La succession de Robert Debeausse, mort en 2023 à 93 ans, se joue désormais devant la justice. Son dernier testament lègue un patrimoine estimé à 9 millions d’euros à la commune du Pradet, dans le Var, au grand dam de son fils, qui conteste ces dispositions.
En bref
- —Un legs de 9 millions d’euros
- —La mairie du Pradet désignée héritière
- —Le fils invoque un abus de faiblesse
Un testament qui bouleverse la succession
L’affaire commence avec la mort de Robert Debeausse, le 12 août 2023. À 93 ans, cet habitant du Pradet laisse derrière lui un patrimoine important, estimé à 9 millions d’euros, comprenant notamment une maison familiale.

Selon les éléments rapportés par Marie France et Le Figaro Immobilier, les premières dispositions testamentaires du défunt favorisaient sa famille. Le 19 octobre 2020, il avait prévu de léguer sa maison en usufruit à son fils et en nue-propriété à ses petits-enfants.
La situation change ensuite. Après plusieurs modifications, le dernier testament désigne finalement la commune du Pradet comme légataire universel. Ce revirement est au cœur du litige, car il écarte la famille de la plus grande partie de la succession.
La famille dénonce un abus de faiblesse
Le fils du défunt, Jean-Marie Debeausse, conteste ce dernier testament. Représenté par son avocate, il estime que son père n’était plus en mesure de prendre une décision aussi lourde sans influence extérieure.

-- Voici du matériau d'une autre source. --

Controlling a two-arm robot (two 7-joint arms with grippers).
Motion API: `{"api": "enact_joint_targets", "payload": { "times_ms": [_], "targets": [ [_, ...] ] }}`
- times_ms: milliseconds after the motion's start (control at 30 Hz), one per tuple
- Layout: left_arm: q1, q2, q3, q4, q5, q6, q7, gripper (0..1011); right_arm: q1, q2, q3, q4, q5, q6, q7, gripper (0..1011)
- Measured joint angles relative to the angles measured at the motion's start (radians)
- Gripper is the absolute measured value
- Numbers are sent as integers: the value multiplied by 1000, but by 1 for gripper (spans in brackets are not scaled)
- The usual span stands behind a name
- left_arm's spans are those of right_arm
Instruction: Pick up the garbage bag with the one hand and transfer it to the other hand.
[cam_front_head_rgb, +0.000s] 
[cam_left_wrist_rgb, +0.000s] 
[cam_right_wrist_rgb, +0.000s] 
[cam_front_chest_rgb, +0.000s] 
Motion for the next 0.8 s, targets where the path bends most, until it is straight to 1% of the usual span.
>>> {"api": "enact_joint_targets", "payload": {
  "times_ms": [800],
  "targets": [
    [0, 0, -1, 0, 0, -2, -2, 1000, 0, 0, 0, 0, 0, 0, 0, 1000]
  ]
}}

La famille met en avant l’état de santé du nonagénaire. D’après les éléments cités dans la source, Robert Debeausse était sourd, voyait mal et ne pouvait plus se déplacer seul. Son fils, vivant en Bretagne à plus de 1 000 kilomètres, affirme ne pas avoir pu mesurer la situation au quotidien.
L’argument central repose donc sur un possible abus de faiblesse. La justice devra apprécier si le dernier testament traduit bien la volonté libre du défunt ou si les circonstances de sa rédaction fragilisent sa validité.
Notaire, gardiens et assurance-vie dans le viseur
Un autre point nourrit les soupçons de la famille : le dernier testament n’aurait pas été établi par le notaire habituel de Robert Debeausse. L’avocate du fils s’interroge sur l’intervention d’une nouvelle notaire, décrite dans les sources comme « proche de la mairie ».

La défense de la famille affirme avoir cherché à comprendre à quel titre cette notaire avait été mandatée. Selon l’avocate citée par Marie France, elle n’aurait pas obtenu de réponse satisfaisante à ses demandes d’explication.
Les gardiens de la villa apparaissent aussi dans le dossier. Les sources consultées indiquent qu’un contrat d’assurance-vie aurait été modifié à leur profit, pour un montant de 300 000 euros. Là encore, la famille y voit un élément à examiner dans le contexte général de la succession.
La réserve héréditaire au centre des conséquences
Même si le testament était confirmé, le droit français limite la liberté de déshériter totalement ses enfants. En présence d’un enfant unique, celui-ci bénéficie en principe d’une réserve héréditaire correspondant à la moitié de la succession.

Dans ce dossier, cela signifie que Jean-Marie Debeausse pourrait faire valoir une créance sur la succession, y compris si la commune reste légataire universelle pour le reste du patrimoine. L’avocate de la famille souligne que le testament contesté ne mentionnait pas cette réserve.